It is unlikely that the Japan-based executives of Hitachi Ltd. charged with conspiracy to pirate trade secrets from International Business Machine Corp. will be prosecuted by U.S. authorities, a top official of the U.S. Attorney's Office here said today.
Executives of Hitachi and Mitsubishi Electric Corp. were charged Tuesday with paying $648,000 to undercover FBI agents for IBM computer-technology information.
Six men were arrested Tuesday in the case, and the government today announced the arrest of two more suspects, including one who was apprehended as he waited for takeoff aboard a Japan Air Lines flight to Tokyo.
The government's case names eight executives of Hitachi, a large Japanese computer and electronics company, but John C. Gibbons, chief of the criminal division of the U.S. Attorney's Office for the Northern District of California, said today that there is "nothing I am aware of" in extradition treaties between the United States and Japan that would allow U.S. officials to prosecute the Hitachi executives in Japan.
And at a press conference here today, U.S. Attorney Joseph P. Russoniello said that a grand jury has the information gathered in the eight-month investigation.

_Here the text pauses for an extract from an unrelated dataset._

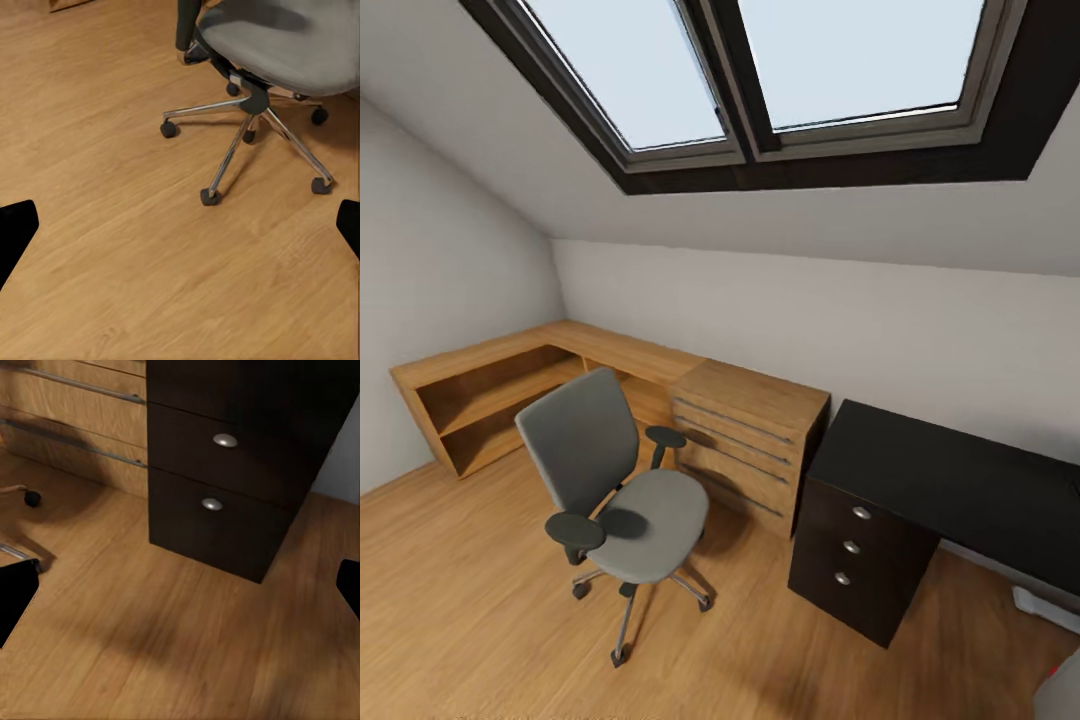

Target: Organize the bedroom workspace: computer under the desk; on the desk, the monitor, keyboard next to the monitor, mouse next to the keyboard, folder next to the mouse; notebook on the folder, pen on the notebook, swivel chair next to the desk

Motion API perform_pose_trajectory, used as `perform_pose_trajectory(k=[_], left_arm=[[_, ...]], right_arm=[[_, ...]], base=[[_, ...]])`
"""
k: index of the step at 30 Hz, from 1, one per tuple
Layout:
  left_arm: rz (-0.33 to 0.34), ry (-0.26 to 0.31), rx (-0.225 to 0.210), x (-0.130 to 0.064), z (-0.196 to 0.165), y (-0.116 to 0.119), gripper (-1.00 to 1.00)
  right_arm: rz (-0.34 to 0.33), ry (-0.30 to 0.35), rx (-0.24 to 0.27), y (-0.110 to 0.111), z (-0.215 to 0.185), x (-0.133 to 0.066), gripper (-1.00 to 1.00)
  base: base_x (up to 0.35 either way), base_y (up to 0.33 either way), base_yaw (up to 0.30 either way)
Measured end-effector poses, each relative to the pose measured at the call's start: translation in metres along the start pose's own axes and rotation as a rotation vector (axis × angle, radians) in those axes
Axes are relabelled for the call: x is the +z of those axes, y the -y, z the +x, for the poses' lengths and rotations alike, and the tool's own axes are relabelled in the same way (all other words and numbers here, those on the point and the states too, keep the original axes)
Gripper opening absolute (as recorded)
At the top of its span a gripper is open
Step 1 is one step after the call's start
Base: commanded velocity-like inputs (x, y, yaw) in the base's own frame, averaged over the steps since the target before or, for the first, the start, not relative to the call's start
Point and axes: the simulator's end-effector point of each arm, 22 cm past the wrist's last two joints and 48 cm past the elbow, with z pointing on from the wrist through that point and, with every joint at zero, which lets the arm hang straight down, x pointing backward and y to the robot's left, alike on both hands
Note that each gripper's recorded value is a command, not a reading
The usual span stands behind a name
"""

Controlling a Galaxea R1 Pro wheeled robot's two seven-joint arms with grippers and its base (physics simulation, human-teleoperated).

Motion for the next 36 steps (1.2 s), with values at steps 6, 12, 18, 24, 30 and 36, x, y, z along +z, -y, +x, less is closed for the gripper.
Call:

He indicated that the grand jury is looking into information as to whether the charged individuals were working solely on their own behest.
"We haven't drawn any conclusions at this point as to specific intents," he said. "Whether it was all part of a predetermined plan and scheme, whether there is some sort of sinister plot on the other side of the Pacific, I won't say."
Russoniello said the government hopes that the case will bring attention to attempts to stem technology theft.
"The fact that there have been arrests, the fact that the Justice Department is pursuing these cases, should provide some signal to others that may be similarly disposed that we are out there looking for those persons who may be engaged in this kind of nefarious activity," he said.
Late today, Hitachi America, the U.S. arm of the Japanese firm, paid the bail for the Hitachi executives who have been arrested so far. Bail for each had been set at $200,000.
The government broke the IBM case--which it claims to be one of the largest industrial espionage cases ever--following eight months of FBI undercover work that included the setup of a government-operated front company. IBM cooperated in the investigation, providing data that was sold by undercover agents to the suspects, who were told that the information had been stolen from the giant computer company, the government said.
Government affidavits filed in court to obtain the arrest warrants portray a "sting" reminiscent of a detective novel. It allegedly included payments of thousands of dollars for top-secret IBM plans and other data, the demand by an Hitachi official for "presents"--in the form of trade secrets--to take back to Japan, and clandestine meetings in California, Connecticut, Las Vegas and Honolulu.
The affidavits describe how the amount of money being paid for the information escalated as the data became more sensitive, culminating in a $520,000 transaction Tuesday for information on a new IBM computer. Three Hitachi employes were arrested in a suburb of San Francisco Tuesday as they confirmed a wire transfer for $495,000 to complete the deal.
John Giaquinto, the FBI special agent who headed the investigation, said the decision was made to make the arrests Tuesday because IBM, which had been providing data to the government for sale to Japanese businessmen, felt that the latest bundle of information was too valuable for anyone outside the company to keep. Giaquinto said that IBM "had made those items available to us to show in our undercover storefront operation..
According to the affidavits, the money transfers and other payments for the information allegedly were made by Hitachi and Mitsubishi through individuals employed by third-party companies in California. Employes of the go-between companies also have been charged in the case.
In addition to the Hitachi officials arrested Tuesday, three other men, including a Mitsubishi employe, were arrested on similar charges. The government said the Hitachi and Mitsubishi cases were separate parts of the same undercover operation, and the officials of each company allegedly involved apparently did not know that the other also was trying to buy IBM secrets.
The government arrested two other suspects today. One of those arrested, Tomizoh Kimura, an employe of Mitsubishi in Japan, was apprehended by Customs officials aboard a Japan Air Lines jet at San Francisco International Airport.
Kimura was arrested while carrying three reels of computer program tape and other information concerning IBM computers that he allegedly had received from an undercover agent. The other suspect arrested today, Barry Saffaie, was charged with selling several volumes of design workbooks on IBM computers to Hitachi officials last August, an action that touched off the investigation.